◆ Requirement:
The records below must be duplicated exactly, character for character.

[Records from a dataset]
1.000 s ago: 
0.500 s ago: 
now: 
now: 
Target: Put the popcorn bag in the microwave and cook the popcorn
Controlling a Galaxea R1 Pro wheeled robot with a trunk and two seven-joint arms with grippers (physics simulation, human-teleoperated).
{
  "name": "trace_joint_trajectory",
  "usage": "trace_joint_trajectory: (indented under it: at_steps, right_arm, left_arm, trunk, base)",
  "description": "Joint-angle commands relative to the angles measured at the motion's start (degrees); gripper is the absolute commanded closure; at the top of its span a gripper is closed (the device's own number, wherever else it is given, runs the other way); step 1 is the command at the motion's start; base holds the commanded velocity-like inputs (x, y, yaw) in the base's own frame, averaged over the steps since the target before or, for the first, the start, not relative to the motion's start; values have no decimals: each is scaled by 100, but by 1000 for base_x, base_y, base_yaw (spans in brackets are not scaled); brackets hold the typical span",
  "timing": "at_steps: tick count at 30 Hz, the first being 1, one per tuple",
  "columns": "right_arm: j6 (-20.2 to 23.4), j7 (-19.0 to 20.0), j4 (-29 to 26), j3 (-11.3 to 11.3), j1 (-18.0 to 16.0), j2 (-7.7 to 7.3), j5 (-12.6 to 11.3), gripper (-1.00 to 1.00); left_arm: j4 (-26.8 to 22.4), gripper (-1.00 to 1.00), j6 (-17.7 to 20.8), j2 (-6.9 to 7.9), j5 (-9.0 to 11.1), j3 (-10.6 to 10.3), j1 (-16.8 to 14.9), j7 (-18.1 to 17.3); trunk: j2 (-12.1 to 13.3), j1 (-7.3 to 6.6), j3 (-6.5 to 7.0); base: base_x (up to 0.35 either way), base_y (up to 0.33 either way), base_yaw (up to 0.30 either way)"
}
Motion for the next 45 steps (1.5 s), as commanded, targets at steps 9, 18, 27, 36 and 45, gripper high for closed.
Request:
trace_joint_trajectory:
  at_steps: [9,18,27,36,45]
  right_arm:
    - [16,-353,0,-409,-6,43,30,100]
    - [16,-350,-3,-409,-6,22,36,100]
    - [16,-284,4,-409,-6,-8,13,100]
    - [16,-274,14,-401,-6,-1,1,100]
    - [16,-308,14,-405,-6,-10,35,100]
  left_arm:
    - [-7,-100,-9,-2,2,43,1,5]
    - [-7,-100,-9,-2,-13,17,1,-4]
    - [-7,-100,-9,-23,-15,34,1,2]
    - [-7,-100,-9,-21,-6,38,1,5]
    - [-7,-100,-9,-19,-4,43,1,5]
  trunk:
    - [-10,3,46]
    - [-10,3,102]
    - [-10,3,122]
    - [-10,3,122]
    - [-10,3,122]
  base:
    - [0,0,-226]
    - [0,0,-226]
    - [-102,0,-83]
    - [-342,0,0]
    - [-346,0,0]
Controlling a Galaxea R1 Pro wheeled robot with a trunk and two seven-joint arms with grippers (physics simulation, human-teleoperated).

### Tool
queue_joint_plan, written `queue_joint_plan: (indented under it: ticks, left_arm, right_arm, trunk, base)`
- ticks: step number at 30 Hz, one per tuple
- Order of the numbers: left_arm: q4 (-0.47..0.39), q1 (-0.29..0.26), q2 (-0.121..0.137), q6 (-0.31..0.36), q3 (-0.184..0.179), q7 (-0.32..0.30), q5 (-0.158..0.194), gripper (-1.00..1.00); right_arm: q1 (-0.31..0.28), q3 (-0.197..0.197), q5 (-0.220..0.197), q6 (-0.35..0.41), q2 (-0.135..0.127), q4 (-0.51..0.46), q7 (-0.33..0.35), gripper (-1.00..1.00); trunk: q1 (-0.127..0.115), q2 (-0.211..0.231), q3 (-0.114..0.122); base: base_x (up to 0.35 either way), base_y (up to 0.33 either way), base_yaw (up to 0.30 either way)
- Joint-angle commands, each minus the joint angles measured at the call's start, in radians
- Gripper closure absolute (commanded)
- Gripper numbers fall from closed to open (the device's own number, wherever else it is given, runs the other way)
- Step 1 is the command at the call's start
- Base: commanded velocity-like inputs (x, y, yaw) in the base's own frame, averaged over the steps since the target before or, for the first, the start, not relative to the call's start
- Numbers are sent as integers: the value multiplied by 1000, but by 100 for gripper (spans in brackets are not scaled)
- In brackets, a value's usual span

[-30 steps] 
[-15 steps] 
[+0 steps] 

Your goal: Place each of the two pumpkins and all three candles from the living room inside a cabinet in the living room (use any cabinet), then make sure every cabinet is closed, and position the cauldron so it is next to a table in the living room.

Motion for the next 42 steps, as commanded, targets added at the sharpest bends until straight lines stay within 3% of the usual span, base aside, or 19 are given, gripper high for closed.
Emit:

◆ Result:
1.000 s ago: 
0.500 s ago: 
now: 
now: 
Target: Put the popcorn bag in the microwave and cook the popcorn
Controlling a Galaxea R1 Pro wheeled robot with a trunk and two seven-joint arms with grippers (physics simulation, human-teleoperated).
{
  "name": "trace_joint_trajectory",
  "usage": "trace_joint_trajectory: (indented under it: at_steps, right_arm, left_arm, trunk, base)",
  "description": "Joint-angle commands relative to the angles measured at the motion's start (degrees); gripper is the absolute commanded closure; at the top of its span a gripper is closed (the device's own number, wherever else it is given, runs the other way); step 1 is the command at the motion's start; base holds the commanded velocity-like inputs (x, y, yaw) in the base's own frame, averaged over the steps since the target before or, for the first, the start, not relative to the motion's start; values have no decimals: each is scaled by 100, but by 1000 for base_x, base_y, base_yaw (spans in brackets are not scaled); brackets hold the typical span",
  "timing": "at_steps: tick count at 30 Hz, the first being 1, one per tuple",
  "columns": "right_arm: j6 (-20.2 to 23.4), j7 (-19.0 to 20.0), j4 (-29 to 26), j3 (-11.3 to 11.3), j1 (-18.0 to 16.0), j2 (-7.7 to 7.3), j5 (-12.6 to 11.3), gripper (-1.00 to 1.00); left_arm: j4 (-26.8 to 22.4), gripper (-1.00 to 1.00), j6 (-17.7 to 20.8), j2 (-6.9 to 7.9), j5 (-9.0 to 11.1), j3 (-10.6 to 10.3), j1 (-16.8 to 14.9), j7 (-18.1 to 17.3); trunk: j2 (-12.1 to 13.3), j1 (-7.3 to 6.6), j3 (-6.5 to 7.0); base: base_x (up to 0.35 either way), base_y (up to 0.33 either way), base_yaw (up to 0.30 either way)"
}
Motion for the next 45 steps (1.5 s), as commanded, targets at steps 9, 18, 27, 36 and 45, gripper high for closed.
Request:
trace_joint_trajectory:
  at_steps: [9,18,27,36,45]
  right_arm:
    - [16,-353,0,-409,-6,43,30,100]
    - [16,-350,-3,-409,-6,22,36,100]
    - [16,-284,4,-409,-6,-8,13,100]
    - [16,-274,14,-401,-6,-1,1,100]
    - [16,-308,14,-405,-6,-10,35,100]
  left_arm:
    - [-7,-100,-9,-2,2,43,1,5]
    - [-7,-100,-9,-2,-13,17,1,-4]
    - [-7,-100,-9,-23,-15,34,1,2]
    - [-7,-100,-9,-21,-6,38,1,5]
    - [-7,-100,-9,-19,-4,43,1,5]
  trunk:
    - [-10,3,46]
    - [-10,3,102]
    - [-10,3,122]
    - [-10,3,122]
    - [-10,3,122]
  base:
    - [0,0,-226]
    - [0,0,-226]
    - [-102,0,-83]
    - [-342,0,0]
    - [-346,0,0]
Controlling a Galaxea R1 Pro wheeled robot with a trunk and two seven-joint arms with grippers (physics simulation, human-teleoperated).

### Tool
queue_joint_plan, written `queue_joint_plan: (indented under it: ticks, left_arm, right_arm, trunk, base)`
- ticks: step number at 30 Hz, one per tuple
- Order of the numbers: left_arm: q4 (-0.47..0.39), q1 (-0.29..0.26), q2 (-0.121..0.137), q6 (-0.31..0.36), q3 (-0.184..0.179), q7 (-0.32..0.30), q5 (-0.158..0.194), gripper (-1.00..1.00); right_arm: q1 (-0.31..0.28), q3 (-0.197..0.197), q5 (-0.220..0.197), q6 (-0.35..0.41), q2 (-0.135..0.127), q4 (-0.51..0.46), q7 (-0.33..0.35), gripper (-1.00..1.00); trunk: q1 (-0.127..0.115), q2 (-0.211..0.231), q3 (-0.114..0.122); base: base_x (up to 0.35 either way), base_y (up to 0.33 either way), base_yaw (up to 0.30 either way)
- Joint-angle commands, each minus the joint angles measured at the call's start, in radians
- Gripper closure absolute (commanded)
- Gripper numbers fall from closed to open (the device's own number, wherever else it is given, runs the other way)
- Step 1 is the command at the call's start
- Base: commanded velocity-like inputs (x, y, yaw) in the base's own frame, averaged over the steps since the target before or, for the first, the start, not relative to the call's start
- Numbers are sent as integers: the value multiplied by 1000, but by 100 for gripper (spans in brackets are not scaled)
- In brackets, a value's usual span

[-30 steps] 
[-15 steps] 
[+0 steps] 

Your goal: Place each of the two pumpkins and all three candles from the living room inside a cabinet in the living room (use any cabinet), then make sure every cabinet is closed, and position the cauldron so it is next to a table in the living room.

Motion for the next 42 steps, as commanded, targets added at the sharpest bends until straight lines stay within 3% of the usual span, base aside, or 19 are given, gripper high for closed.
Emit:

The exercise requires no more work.